World Vision: Get Cycling, Help Children In Crisis
Get cycling and help Children in Crisis
This summer, the Pawson family of Ilam, Christchurch are cycling the length of the South Island on a tandem mountain bike, taking an arduous off-road route through the Southern Alps, to raise money for World Vision's Children in Crisis programme.
Inspired by a trip to India in May 2007, where they saw World Vision's work for themselves, Sean and Gill Pawson and their five teenage children aim to raise $100,000 to further World Vision's work there. Their adventure, which they're calling Cycling with the Poor, begins on January 14 at Colac Bay, near Invercargill, and will end a month later near Nelson.
The team of riders will be collecting donations along their route, but Sean says many individuals, schools and church groups have also approached him asking what they can do to help.
"Groups of workmates, families, schools and churches can get involved by holding their own cycling event and getting people to sponsor them for the distance they travel, or the height they gain," he says.
"Alternatively they can clock up some kilometres on cycles and then contribute the money they would have spent on petrol to the Born to be Free projects. They could ride to work, church or a picnic spot and then ride home again. The possibilities are as wide and as wild as people's imaginations. Senior citizens, preschoolers and everyone in between can have a crack at an event. The money they raise will help us reach our target of $100,000 for Children in Crisis."
Sean has created all the resources required for a DIY Cycling with the Poor event from scratch - everything from an organiser's checklist to a sponsorship form and a template for managing finances. They are available free of charge at cyclingwiththepoor.co.nz for groups to download.

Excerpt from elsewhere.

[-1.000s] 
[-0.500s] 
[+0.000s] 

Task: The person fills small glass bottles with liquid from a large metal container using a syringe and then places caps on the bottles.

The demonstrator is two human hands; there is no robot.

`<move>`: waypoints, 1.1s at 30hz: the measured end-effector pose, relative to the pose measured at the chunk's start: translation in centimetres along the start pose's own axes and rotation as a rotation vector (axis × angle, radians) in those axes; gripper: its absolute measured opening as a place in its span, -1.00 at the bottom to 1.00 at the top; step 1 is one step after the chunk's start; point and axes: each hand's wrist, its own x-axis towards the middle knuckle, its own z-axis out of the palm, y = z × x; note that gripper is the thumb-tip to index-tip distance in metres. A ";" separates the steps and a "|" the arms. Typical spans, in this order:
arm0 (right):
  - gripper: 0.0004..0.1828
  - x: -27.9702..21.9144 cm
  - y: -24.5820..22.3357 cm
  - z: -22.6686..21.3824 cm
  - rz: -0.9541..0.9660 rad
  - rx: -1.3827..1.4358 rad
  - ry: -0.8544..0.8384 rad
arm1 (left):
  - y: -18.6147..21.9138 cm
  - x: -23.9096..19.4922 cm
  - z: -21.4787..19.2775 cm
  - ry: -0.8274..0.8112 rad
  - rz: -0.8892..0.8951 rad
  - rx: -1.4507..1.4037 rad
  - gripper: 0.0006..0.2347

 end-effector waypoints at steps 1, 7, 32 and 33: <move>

Sean's motivation stems from the fact that, while he saw the dark side of life for children in India, he also saw that there is hope. The Pawsons visited the Born to be Free project in Pernambut, in the Indian state of Tamil Nadu, which receives funding from World Vision New Zealand's Children in Crisis programme and the 40 Hour Famine.
As parents in Pernambut struggle to meet family expenses, they are sometimes forced to send their children out to work. In some cases they mortgage their children into bonded labour in exchange for cash loans; the children are bonded to work there until the family's debt, plus interest, is fully repaid. Children are employed mainly in manufacturing industries, such as making beedis (hand-rolled cigarettes), rope products, matches and fireworks. The employers often physically or mentally abuse the children, who work in unhealthy conditions for little pay.
The Born to be Free Project supports communities as they combat child labour and release children from bonded labour. The project reintegrates children into the school system and provides a transit school for children who have missed out on an education. Older children are trained in skills that will help them earn a good income to assist their families. The project teaches improved methods of generating income to ensure parents don't have to consider child labour in times of hardship. Community members also learn about child rights and become strong advocates against child labour.
World Vision New Zealand CEO Lisa Cescon says the money raised as a result of Cycling with the Poor will not only continue the work at Born to be Free in Pernambut but will also help to fund a new Born to be Free project in Rajahmundry, further north in the Indian state of Andhra Pradesh.
"This new project will tackle child labor in one of the worst affected areas of India and build on the good practices of the Born to be Free project in Pernambut. It will not only rehabilitate children formerly bonded into labour but also those who have been trafficked - many of whom are forced to become child sex workers. The Pawsons' fundraising efforts will make a huge difference in the lives of children who are living in the most appalling conditions. The money raised from Cycling with the Poor will allow us to get this new project in Rajahmundry off the ground - bringing hope to children who currently have none," she says.